Les habitués du style Sorkin ne seront pas surpris, les autres doivent le savoir : les films qu’il a écrits et qui lui doivent tant sont réputés pour leur bavardage et la densité des répliques des protagonistes. La parole est partout chez Sorkin, dans le champ, hors champ avec une voix off omniprésente. Le grand jeu ne déroge pas à la règle et s’inscrit dans la lignée du travail du scénariste.
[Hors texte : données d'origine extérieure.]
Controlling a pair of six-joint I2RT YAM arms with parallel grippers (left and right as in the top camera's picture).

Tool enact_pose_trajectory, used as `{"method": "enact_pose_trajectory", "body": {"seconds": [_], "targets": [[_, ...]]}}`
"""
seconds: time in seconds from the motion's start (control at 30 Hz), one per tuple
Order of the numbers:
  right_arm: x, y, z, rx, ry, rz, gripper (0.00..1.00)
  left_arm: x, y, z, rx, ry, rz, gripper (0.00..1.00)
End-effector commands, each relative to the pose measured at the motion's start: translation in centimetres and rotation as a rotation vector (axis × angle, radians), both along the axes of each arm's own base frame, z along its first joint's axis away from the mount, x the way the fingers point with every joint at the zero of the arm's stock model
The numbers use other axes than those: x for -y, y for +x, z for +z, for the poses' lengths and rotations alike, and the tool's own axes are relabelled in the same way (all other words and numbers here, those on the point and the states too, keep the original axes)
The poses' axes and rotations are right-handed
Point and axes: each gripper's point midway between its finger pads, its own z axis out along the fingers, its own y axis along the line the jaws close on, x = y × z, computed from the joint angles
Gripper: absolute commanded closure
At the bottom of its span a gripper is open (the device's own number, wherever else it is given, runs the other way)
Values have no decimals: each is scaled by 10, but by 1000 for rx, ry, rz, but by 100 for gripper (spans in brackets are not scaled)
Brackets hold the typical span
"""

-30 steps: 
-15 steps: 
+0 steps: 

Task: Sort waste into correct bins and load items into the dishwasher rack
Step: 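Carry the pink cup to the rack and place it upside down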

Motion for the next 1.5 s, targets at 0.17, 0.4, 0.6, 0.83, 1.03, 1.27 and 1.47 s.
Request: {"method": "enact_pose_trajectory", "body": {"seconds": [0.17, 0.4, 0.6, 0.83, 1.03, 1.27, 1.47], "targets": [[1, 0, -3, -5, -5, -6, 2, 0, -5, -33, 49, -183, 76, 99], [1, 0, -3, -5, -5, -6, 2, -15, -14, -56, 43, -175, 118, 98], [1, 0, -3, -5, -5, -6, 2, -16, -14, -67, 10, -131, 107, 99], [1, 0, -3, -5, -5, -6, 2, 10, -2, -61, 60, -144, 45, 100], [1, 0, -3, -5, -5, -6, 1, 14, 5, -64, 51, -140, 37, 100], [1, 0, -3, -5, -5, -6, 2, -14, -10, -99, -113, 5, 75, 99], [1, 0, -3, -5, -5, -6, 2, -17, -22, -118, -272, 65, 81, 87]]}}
Cela étant dit, ne craignez pas de voir dans Le grand jeu une conversation de joueurs de poker attablés pendant des heures. Il n’en est rien : la première réalisation de Sorkin n’a rien de classique et prend des partis pris indéniables dans sa mise en scène. Cette dernière, nerveuse, rythmée et bien montée rappelle parfois un Steven Soderbergh ou un Danny Boyle.
Il faut voir la scène d’introduction où le spectateur est le témoin d’une avalanche d’infos en tout genre sur la descente réussie d’une skieuse. L’auteur s’approprie à merveille le personnage de Molly Bloom, la princesse du poker, cette jeune fille venue de nulle part qui se transcende en animatrice de cercles où les millions sont flambés, qui côtoient d’autres protagonistes tout aussi plus grands que nature qu’elle. Jessica Chastain crève littéralement l’écran dans le rôle de cette « louve de Los Angeles ». Elle est le grain de sable dans cet univers hypermasculin où elle tente de prendre le pouvoir. Notons les performances efficaces d’Idris Elba en avocat protecteur, oscillant entre l’arrogance et la séduction, Kevin Costner en père absent et autoritaire, et Michael Cera, joueur de poker ambigu et froid.
On ne s’ennuie pas une seconde devant ce biopic haletant. Aaron Sorkin fait tapis et rafle la mise.